(Your objective):
Write the listing out again word for word, excluding any pictures.

(Given data):
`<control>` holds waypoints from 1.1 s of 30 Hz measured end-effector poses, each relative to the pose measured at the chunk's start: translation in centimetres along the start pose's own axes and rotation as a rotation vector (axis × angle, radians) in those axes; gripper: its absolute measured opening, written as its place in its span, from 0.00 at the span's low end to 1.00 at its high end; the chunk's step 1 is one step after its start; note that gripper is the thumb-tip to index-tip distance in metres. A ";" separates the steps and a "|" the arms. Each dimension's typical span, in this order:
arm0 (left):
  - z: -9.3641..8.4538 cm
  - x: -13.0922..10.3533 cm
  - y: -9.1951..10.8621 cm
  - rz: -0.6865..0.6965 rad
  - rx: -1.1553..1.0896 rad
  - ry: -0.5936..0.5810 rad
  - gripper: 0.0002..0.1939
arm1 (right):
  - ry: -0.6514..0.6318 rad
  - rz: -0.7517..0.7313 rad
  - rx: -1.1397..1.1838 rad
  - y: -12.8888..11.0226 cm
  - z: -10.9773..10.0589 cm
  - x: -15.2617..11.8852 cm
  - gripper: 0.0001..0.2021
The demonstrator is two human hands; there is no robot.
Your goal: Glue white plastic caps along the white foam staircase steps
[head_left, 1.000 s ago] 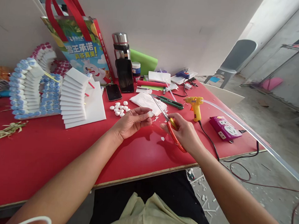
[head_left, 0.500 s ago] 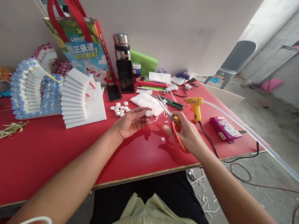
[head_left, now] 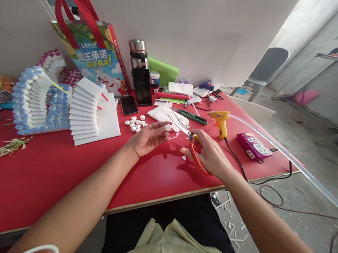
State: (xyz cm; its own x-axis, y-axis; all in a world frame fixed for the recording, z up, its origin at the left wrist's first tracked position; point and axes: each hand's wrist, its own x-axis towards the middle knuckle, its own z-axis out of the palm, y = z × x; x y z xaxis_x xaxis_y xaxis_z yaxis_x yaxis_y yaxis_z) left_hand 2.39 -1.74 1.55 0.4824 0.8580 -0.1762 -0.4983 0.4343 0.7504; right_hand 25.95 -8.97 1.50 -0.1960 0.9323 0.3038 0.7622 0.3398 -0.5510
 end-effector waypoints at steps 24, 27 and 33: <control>0.0 0.1 -0.3 -0.014 0.043 -0.061 0.04 | 0.013 -0.106 -0.132 -0.9 0.9 -0.2 0.23; 0.0 0.1 -0.3 -0.018 0.050 -0.055 0.04 | 0.025 -0.103 -0.146 -1.0 1.0 -0.2 0.22; 0.0 0.1 -0.3 -0.020 0.039 -0.035 0.05 | 0.019 -0.106 -0.135 -1.1 0.9 -0.3 0.25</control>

(Solution to this problem):
`<control>` holds waypoints from 1.1 s of 30 Hz measured end-effector poses, each relative to the pose measured at the chunk's start: translation in centimetres along the start pose's own axes and rotation as a rotation vector (axis × angle, radians) in those axes; gripper: its absolute measured opening, written as its place in its span, from 0.00 at the span's low end to 1.00 at its high end; the chunk's step 1 is one step after its start; note that gripper is the thumb-tip to index-tip distance in metres. A ";" separates the steps and a "|" the arms. Each dimension's typical span, in this order:
arm0 (left):
  - z: -9.3641..8.4538 cm
  - x: -13.0922..10.3533 cm
  - y: -9.1951..10.8621 cm
  - rz: -0.6865..0.6965 rad
  - rx: -1.1553..1.0896 rad
  - ry: -0.5936..0.5810 rad
  - gripper: 0.0002..0.1939
arm1 (right):
  - ry: -0.6514..0.6318 rad
  - rz: -0.7517..0.7313 rad
  - rx: -1.1397..1.1838 rad
  - y: -12.8888..11.0226 cm
  - z: -10.9773..10.0589 cm
  - x: -15.2617..11.8852 cm
  - gripper: 0.0001..0.2021
The demonstrator is two human hands; there is no robot.
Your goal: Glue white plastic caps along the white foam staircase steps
[head_left, 1.000 s ago] 
[head_left, 0.500 s ago] 
[head_left, now] 
State: (xyz cm; its own x-axis, y-axis; all in a world frame fixed for the recording, z up, its origin at the left wrist's first tracked position; point and axes: each hand's wrist, its own x-axis towards the middle knuckle, its own z-axis out of the palm, y = z × x; x y z xaxis_x xaxis_y xaxis_z yaxis_x yaxis_y yaxis_z) left_hand 2.39 -1.74 1.55 0.4824 0.8580 -0.1762 -0.4983 0.4343 0.7504; right_hand 25.95 -8.97 1.50 -0.1960 0.9323 0.3038 0.7622 0.3398 -0.5510
 end-effector waypoints at steps 24, 27 and 33: <control>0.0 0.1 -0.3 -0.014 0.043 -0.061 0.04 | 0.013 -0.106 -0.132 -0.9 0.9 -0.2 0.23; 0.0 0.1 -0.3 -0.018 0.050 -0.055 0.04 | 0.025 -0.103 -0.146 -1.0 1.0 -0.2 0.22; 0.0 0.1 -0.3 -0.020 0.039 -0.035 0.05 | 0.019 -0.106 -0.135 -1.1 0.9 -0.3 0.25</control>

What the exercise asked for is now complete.